▸ DIRECTIONS:
In the material below, find the line with "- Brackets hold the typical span" and the line with "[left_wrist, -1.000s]", then output those two lines and every line between them, exactly.

MATERIAL PROVIDED below:

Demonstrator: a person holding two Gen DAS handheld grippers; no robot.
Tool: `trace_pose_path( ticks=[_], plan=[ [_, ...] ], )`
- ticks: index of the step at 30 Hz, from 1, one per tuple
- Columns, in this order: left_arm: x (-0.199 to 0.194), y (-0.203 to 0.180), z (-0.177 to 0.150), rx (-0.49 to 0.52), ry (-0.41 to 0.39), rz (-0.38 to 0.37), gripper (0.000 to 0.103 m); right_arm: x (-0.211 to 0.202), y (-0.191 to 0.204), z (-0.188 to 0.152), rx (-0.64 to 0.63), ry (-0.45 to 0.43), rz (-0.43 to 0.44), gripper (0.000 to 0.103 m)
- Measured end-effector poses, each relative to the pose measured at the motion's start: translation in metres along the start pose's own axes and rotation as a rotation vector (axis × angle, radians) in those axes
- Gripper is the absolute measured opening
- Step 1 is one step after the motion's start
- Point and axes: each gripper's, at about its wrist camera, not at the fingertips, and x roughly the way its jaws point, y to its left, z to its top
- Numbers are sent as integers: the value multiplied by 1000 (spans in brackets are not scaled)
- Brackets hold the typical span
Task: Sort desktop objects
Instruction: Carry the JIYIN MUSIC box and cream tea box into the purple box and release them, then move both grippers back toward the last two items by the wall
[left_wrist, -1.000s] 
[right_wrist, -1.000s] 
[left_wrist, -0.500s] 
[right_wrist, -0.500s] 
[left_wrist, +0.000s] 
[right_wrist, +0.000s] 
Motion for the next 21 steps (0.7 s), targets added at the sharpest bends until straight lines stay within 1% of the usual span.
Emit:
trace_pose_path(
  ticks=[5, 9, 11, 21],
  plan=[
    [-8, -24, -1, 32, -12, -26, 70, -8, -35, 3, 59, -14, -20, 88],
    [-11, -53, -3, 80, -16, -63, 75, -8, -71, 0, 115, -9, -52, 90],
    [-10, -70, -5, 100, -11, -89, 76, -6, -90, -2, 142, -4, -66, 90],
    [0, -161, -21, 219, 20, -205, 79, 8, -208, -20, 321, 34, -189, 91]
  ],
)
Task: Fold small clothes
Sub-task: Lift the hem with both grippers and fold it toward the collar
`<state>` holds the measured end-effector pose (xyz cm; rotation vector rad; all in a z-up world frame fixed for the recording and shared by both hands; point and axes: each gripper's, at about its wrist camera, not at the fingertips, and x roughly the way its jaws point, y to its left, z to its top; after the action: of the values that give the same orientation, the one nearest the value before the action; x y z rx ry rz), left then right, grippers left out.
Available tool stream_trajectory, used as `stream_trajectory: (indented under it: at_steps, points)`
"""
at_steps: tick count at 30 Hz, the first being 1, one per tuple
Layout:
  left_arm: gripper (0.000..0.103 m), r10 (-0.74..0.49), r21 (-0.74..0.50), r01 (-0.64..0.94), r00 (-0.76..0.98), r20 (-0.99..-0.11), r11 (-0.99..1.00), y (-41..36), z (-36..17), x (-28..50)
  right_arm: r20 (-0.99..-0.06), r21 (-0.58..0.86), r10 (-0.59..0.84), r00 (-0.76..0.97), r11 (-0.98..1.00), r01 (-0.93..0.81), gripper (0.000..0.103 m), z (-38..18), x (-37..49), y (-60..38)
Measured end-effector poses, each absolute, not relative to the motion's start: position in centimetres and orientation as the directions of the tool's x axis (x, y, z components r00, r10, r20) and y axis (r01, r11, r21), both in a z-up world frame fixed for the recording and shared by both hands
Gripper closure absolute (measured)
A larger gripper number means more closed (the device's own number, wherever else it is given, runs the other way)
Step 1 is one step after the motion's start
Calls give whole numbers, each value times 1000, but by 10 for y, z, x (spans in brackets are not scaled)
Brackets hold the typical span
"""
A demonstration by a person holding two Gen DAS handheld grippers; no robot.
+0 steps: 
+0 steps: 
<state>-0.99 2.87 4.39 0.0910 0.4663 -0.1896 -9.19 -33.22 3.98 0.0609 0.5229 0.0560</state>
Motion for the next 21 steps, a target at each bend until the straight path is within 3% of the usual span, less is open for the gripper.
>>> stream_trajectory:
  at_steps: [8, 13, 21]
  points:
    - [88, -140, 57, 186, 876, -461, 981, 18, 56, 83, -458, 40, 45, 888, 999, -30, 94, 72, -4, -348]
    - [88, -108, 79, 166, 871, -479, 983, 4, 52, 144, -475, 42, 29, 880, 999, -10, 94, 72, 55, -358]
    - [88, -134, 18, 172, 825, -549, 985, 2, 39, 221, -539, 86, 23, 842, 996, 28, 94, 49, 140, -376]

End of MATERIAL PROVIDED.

▸ WORKED SOLUTION:
- Brackets hold the typical span
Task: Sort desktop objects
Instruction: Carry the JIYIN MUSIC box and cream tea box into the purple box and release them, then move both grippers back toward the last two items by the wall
[left_wrist, -1.000s] 

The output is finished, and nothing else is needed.